The task
Return the lines below that contain "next".

Exercise data
....................

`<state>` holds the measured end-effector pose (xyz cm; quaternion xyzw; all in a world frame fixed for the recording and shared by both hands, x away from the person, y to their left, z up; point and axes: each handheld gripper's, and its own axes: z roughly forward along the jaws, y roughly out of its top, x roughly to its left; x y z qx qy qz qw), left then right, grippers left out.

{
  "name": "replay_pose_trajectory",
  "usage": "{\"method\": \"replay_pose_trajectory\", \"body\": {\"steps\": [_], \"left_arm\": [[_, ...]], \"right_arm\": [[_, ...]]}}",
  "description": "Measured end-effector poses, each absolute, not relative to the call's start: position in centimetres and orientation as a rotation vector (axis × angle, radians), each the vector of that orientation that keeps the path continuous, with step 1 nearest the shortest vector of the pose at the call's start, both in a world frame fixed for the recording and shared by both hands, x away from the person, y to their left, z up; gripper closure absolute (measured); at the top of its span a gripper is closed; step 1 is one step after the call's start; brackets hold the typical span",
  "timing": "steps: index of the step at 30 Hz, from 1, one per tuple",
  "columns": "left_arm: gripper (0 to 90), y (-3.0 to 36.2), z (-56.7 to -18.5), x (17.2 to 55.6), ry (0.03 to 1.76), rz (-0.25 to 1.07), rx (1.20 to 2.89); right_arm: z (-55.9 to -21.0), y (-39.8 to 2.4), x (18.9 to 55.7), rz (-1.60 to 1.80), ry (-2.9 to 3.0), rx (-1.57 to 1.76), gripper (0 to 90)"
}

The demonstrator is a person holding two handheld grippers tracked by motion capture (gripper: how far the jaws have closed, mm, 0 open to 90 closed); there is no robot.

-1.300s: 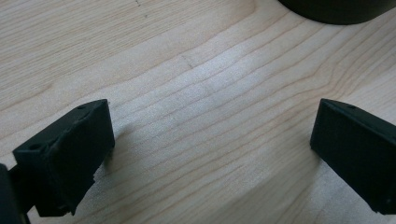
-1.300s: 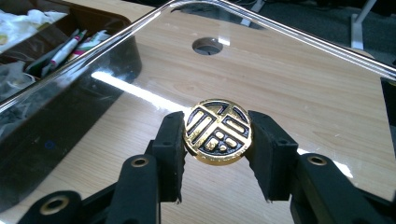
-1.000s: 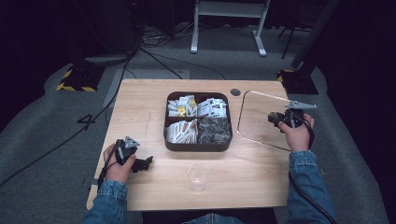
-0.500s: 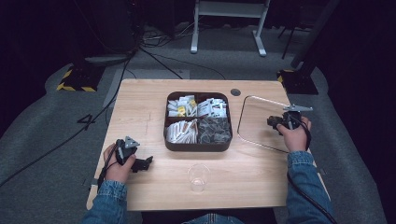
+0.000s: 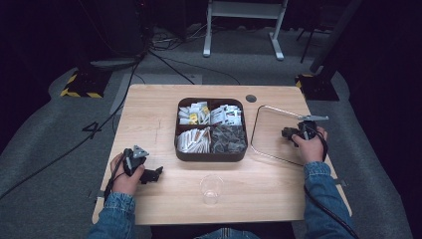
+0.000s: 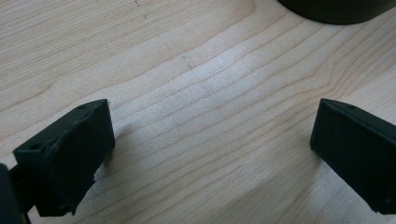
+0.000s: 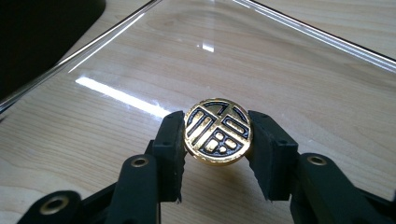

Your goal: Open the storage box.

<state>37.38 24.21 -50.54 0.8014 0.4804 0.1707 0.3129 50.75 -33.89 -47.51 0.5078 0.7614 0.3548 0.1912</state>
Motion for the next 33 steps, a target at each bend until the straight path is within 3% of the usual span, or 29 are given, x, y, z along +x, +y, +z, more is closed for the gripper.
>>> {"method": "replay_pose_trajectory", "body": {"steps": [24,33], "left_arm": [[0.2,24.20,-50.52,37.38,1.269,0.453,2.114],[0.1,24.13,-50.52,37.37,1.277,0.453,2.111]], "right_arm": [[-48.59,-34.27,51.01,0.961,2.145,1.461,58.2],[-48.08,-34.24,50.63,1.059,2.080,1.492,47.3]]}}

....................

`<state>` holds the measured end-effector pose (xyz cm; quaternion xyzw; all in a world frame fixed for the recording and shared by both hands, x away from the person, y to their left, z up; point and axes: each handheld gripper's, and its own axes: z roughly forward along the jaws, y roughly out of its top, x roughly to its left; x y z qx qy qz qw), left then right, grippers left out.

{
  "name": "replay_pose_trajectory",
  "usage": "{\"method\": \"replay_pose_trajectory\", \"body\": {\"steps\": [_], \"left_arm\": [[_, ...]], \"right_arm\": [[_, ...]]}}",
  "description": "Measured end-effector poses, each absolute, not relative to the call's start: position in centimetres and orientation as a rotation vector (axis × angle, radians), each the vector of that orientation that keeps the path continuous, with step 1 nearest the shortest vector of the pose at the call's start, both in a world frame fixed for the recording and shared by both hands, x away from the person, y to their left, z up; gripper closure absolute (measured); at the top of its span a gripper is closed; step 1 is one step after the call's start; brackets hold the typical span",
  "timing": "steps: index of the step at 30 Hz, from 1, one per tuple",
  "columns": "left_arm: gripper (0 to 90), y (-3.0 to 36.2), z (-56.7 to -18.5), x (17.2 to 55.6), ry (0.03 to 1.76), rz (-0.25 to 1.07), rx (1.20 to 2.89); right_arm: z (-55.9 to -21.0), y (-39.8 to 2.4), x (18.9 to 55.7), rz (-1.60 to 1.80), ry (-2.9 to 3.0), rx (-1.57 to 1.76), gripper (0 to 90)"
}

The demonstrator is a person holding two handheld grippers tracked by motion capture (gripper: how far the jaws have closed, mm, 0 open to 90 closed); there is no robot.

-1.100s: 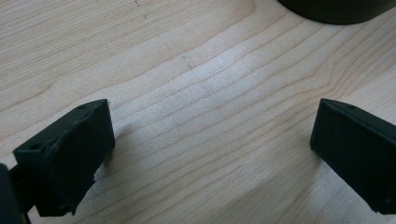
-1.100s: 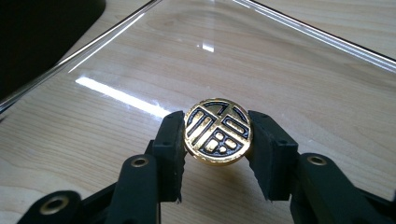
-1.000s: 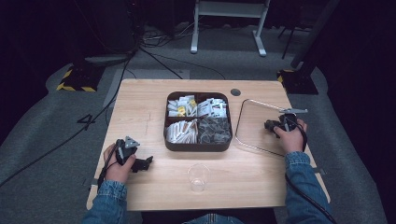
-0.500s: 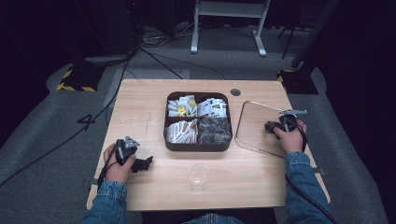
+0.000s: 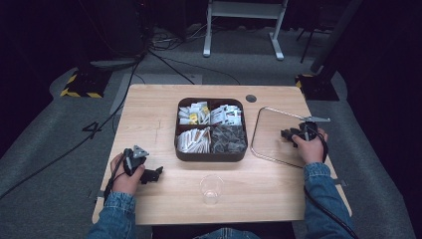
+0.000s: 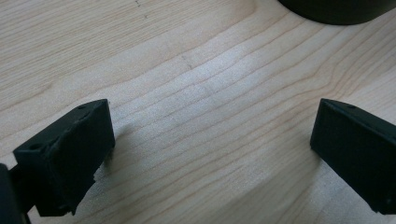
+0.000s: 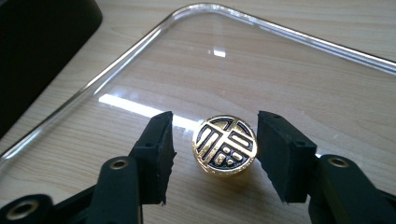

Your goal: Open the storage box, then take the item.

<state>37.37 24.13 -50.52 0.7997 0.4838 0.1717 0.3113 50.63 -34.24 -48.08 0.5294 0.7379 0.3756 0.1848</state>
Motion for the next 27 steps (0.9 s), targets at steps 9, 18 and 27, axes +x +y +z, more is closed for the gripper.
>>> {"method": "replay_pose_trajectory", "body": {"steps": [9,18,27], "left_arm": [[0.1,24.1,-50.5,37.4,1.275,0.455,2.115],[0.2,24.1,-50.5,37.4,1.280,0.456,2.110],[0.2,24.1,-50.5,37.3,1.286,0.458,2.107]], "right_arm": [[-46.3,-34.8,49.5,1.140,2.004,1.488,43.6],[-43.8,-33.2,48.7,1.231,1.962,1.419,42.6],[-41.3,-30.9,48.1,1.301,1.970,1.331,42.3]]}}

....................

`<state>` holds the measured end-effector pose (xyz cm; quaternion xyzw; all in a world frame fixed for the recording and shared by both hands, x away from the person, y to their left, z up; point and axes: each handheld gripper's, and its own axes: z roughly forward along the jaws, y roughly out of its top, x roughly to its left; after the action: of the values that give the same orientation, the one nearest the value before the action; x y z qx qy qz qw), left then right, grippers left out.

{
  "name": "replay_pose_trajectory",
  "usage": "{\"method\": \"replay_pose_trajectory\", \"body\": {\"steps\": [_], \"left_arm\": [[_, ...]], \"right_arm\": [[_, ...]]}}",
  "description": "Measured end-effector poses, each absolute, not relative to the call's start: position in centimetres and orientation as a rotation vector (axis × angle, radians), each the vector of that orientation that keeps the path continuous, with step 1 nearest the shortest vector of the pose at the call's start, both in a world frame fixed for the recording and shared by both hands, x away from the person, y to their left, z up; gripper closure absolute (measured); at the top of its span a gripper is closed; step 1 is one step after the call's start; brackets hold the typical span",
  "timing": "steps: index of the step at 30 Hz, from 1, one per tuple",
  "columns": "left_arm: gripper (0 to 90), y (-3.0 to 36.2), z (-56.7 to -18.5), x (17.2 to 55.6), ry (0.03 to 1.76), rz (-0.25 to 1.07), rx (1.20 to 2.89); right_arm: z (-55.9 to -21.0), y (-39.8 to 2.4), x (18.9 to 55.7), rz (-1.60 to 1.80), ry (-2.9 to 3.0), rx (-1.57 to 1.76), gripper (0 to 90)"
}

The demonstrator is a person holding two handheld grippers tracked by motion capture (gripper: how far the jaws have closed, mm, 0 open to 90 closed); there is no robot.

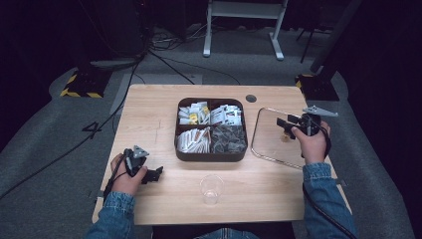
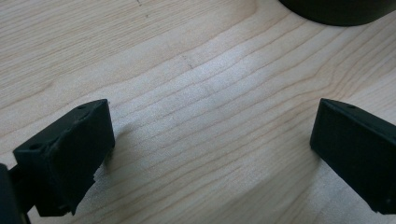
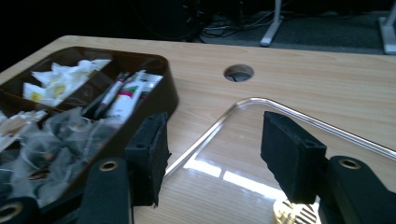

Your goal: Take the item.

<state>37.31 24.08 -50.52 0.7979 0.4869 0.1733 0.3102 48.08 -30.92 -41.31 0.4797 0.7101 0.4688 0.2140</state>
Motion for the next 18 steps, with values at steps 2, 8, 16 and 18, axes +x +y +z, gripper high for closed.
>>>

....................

Exercise solution
Motion for the next 33 steps, a target at each bend until the straight path is within 3% of the usual span, or 29 are given, x, y, z along +x, +y, +z, more is closed for the gripper.
Motion for the next 27 steps (0.9 s), targets at steps 9, 18 and 27, axes +x +y +z, more is closed for the gripper.
Motion for the next 18 steps, with values at steps 2, 8, 16 and 18, axes +x +y +z, gripper high for closed.

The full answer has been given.